Moreover, it is the right moment to take the inspiration from the exhortation of the Holy Father Pope Francis, “to go forth from our own comfort zone in order to reach all the peripheries in need of the light of the Gospel.” As an evangelizing community, Church must move forward, stand at the cross roads and welcome everyone and boldly take the initiative to get involved by word and deed in people´s daily lives (EG20) “so that the way may be opened to the birth of a new world” (EG 288).

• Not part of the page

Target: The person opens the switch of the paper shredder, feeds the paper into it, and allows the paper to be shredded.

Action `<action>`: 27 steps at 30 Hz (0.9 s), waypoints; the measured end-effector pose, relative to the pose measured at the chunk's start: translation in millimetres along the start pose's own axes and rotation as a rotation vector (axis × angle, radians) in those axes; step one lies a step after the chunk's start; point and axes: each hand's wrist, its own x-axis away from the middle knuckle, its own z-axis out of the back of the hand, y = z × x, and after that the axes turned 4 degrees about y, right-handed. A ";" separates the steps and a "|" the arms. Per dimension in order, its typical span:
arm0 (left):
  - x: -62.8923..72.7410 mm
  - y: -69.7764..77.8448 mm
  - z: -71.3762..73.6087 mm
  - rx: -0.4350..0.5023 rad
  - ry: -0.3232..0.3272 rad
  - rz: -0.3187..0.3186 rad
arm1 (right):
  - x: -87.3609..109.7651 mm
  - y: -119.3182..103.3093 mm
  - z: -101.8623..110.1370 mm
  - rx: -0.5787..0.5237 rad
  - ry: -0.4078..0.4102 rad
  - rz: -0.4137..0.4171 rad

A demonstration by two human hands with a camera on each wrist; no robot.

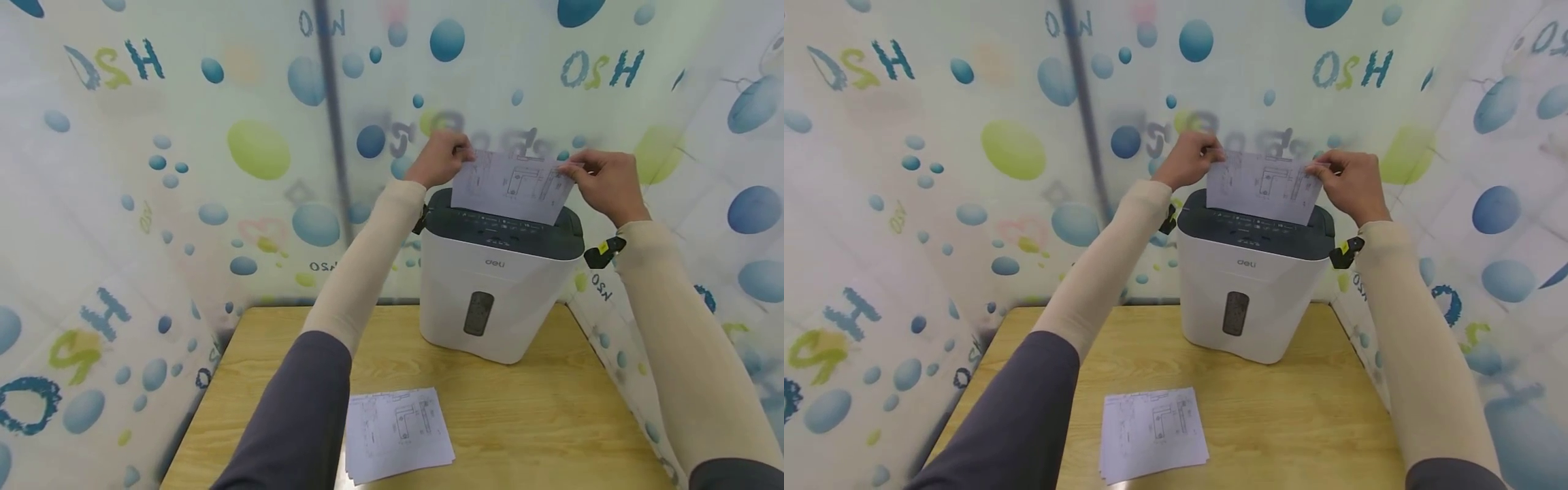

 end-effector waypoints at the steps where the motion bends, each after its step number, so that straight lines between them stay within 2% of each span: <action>1: 0.2 -1.2 -2.0 -0.008 -0.002 0.001 | 0.5 1.8 -1.3 -0.004 0.002 -0.001; 13: -2.2 -3.9 -10.7 -0.023 -0.006 0.016 | -2.8 12.6 -5.5 -0.033 0.007 0.005; 18: -1.4 -6.3 -13.4 -0.067 -0.035 0.015 | -1.6 14.9 -9.0 -0.005 -0.039 0.001; 27: -2.0 -6.9 -16.5 -0.150 -0.085 0.054 | -3.5 15.3 -8.7 0.059 -0.148 0.020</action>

How is the Pope going to help?
Pope Francis has given us two very important documents which I believe are very timely. One is on the proclamation of the Gospel in today’s world and the other on the care of our Common Home. Both are in a way complementary in spirit because of the single stream of thought flowing through: safeguard the value of human life in the face of a growing culture of “exclusion and inequality.” We must take to heart his cautionary note on the vulnerability of the pastoral workers to be conditioned, limited and even harmed by a “throw away“ culture which threatens the security of the fragile and defenseless… even the denial of the supremacy of the human person (EG.55).
Today, noticeably, we also face a challenging time of exaggerated individualism and subsequent dampening of missionary vigor. This needs to be addressed through a process of deep spiritual renewal and awakening across all sections of the diocese and seek to build a communion which heals and promotes interpersonal bonds and usher in a renewed missionary inspiration in order to carry the fragrance of the Gospel of Jesus Christ to one and all.